## Aim of the task
Please output the data exactly, minus pictures.
Segment Open
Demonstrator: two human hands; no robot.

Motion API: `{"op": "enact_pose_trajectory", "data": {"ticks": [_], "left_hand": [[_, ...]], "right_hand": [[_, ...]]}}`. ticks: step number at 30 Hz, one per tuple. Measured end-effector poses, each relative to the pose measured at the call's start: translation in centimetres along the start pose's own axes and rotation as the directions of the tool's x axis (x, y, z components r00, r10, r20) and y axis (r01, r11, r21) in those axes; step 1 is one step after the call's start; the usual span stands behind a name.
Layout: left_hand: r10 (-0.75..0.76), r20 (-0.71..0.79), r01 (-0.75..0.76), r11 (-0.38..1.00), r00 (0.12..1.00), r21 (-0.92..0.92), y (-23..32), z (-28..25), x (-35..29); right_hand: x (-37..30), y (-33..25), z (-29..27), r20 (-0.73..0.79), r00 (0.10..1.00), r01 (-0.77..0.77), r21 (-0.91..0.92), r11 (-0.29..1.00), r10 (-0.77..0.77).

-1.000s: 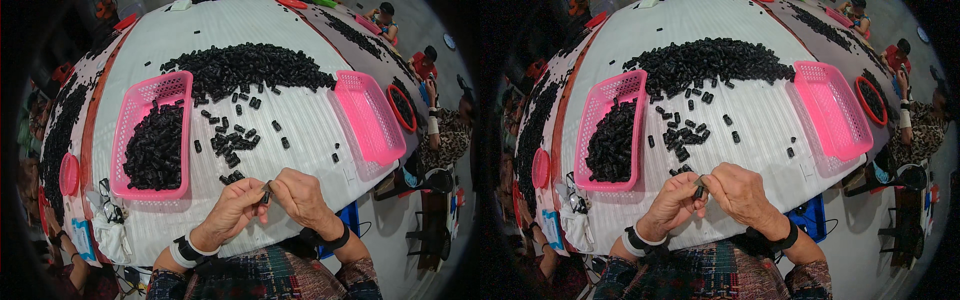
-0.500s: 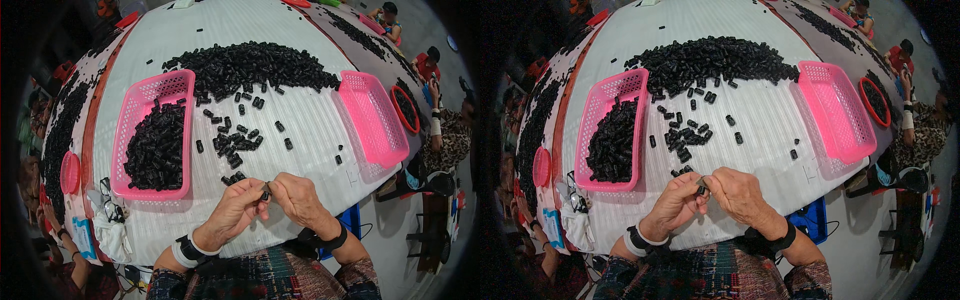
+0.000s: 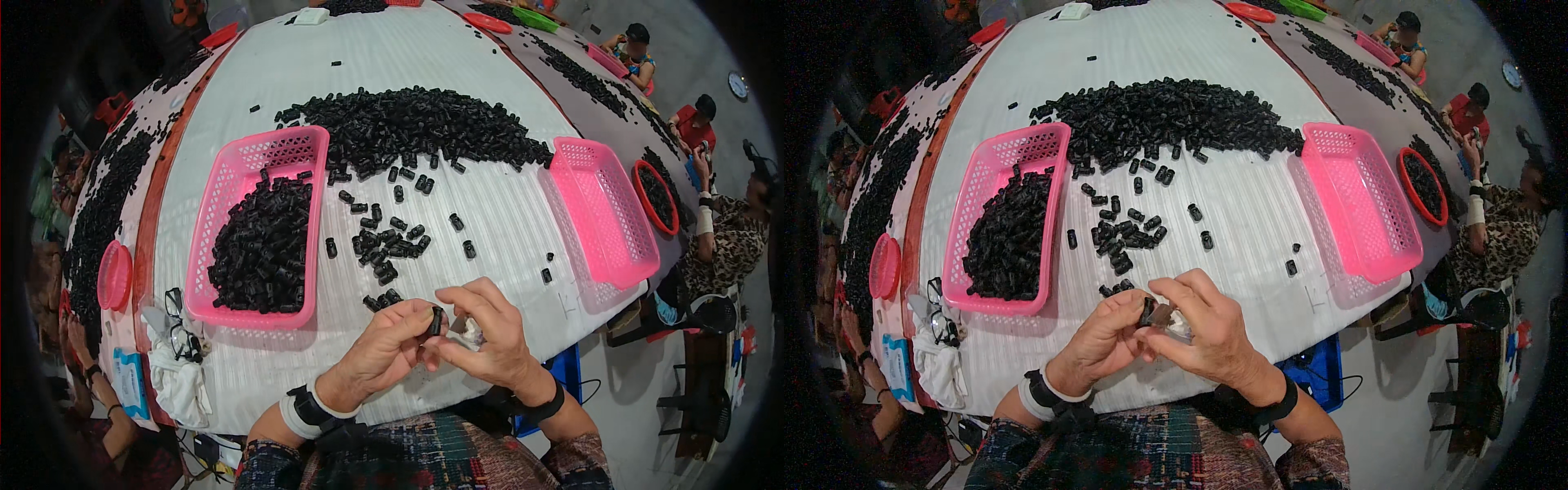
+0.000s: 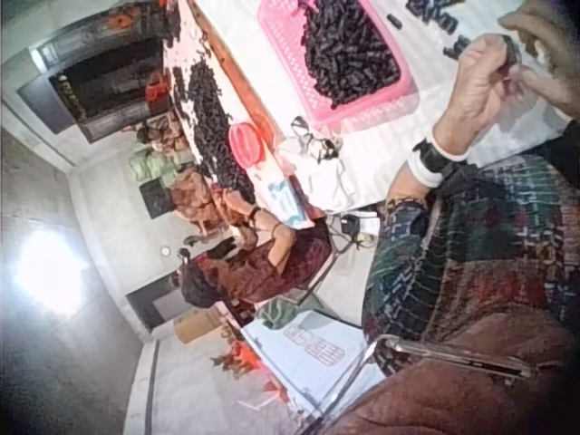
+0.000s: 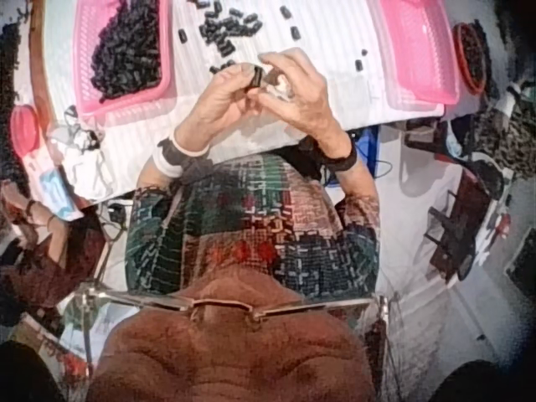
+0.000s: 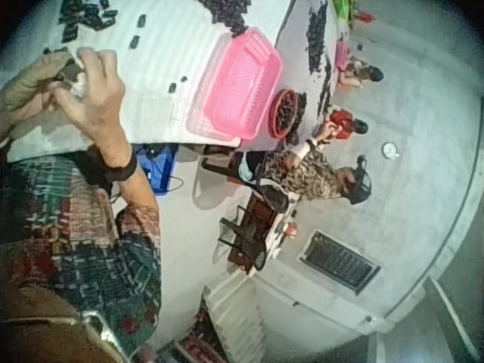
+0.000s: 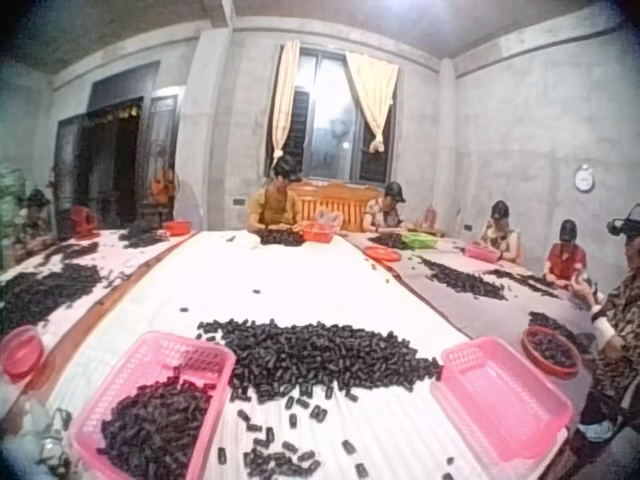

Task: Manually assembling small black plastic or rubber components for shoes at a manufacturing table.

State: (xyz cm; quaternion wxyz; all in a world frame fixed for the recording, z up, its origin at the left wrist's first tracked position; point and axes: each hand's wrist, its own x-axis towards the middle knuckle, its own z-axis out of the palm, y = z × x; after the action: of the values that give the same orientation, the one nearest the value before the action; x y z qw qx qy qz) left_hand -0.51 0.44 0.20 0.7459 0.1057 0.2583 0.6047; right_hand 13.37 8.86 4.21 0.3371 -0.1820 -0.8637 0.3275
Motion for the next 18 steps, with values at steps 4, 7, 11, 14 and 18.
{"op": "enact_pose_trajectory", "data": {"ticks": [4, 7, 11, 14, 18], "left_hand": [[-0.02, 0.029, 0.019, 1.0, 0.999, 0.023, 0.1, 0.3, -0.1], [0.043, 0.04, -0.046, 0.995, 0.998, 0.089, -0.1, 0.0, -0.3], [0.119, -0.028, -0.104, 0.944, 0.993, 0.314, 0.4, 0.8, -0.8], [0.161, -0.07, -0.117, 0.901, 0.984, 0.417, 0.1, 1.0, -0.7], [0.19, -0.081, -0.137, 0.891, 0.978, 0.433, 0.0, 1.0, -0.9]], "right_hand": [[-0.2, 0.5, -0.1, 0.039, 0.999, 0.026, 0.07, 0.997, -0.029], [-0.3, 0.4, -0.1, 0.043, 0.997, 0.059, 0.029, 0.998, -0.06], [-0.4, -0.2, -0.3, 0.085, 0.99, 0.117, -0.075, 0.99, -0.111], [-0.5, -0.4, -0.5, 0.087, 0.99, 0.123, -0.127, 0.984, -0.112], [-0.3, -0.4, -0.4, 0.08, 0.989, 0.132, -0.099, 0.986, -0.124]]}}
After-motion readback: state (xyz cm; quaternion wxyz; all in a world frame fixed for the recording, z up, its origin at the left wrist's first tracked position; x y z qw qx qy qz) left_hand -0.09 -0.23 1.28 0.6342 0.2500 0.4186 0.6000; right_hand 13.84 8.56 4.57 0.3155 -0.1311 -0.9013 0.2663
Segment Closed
## Output of the task
Demonstrator: two human hands; no robot.

Motion API: `{"op": "enact_pose_trajectory", "data": {"ticks": [_], "left_hand": [[_, ...]], "right_hand": [[_, ...]]}}`. ticks: step number at 30 Hz, one per tuple. Measured end-effector poses, each relative to the pose measured at the call's start: translation in centimetres along the start pose's own axes and rotation as the directions of the tool's x axis (x, y, z components r00, r10, r20) and y axis (r01, r11, r21) in those axes; step 1 is one step after the call's start; the usual span stands behind a name.
Layout: left_hand: r10 (-0.75..0.76), r20 (-0.71..0.79), r01 (-0.75..0.76), r11 (-0.38..1.00), r00 (0.12..1.00), r21 (-0.92..0.92), y (-23..32), z (-28..25), x (-35..29); right_hand: x (-37..30), y (-33..25), z (-29..27), r20 (-0.73..0.79), r00 (0.10..1.00), r01 (-0.77..0.77), r21 (-0.91..0.92), r11 (-0.29..1.00), r10 (-0.77..0.77).

-1.000s: 
-0.500s: 
+0.000s: 
+0.000s: 
+0.000s: 
+0.000s: 
+0.000s: 

Task: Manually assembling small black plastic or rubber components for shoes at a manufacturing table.

State: (xyz cm; quaternion wxyz; all in a world frame fixed for the recording, z up, its origin at the left wrist's first tracked position; point and axes: each hand's wrist, its own x-axis towards the middle knuckle, its own z-axis out of the palm, y = z × x; after the action: of the values that give the same orientation, the one nearest the value before the action; x y z qw qx qy qz) left_hand -0.51 0.44 0.20 0.7459 0.1057 0.2583 0.6047; right_hand 13.37 8.86 4.21 0.3371 -0.1820 -0.8637 0.3275
Motion for the next 18 steps, with values at steps 4, 7, 11, 14 and 18.
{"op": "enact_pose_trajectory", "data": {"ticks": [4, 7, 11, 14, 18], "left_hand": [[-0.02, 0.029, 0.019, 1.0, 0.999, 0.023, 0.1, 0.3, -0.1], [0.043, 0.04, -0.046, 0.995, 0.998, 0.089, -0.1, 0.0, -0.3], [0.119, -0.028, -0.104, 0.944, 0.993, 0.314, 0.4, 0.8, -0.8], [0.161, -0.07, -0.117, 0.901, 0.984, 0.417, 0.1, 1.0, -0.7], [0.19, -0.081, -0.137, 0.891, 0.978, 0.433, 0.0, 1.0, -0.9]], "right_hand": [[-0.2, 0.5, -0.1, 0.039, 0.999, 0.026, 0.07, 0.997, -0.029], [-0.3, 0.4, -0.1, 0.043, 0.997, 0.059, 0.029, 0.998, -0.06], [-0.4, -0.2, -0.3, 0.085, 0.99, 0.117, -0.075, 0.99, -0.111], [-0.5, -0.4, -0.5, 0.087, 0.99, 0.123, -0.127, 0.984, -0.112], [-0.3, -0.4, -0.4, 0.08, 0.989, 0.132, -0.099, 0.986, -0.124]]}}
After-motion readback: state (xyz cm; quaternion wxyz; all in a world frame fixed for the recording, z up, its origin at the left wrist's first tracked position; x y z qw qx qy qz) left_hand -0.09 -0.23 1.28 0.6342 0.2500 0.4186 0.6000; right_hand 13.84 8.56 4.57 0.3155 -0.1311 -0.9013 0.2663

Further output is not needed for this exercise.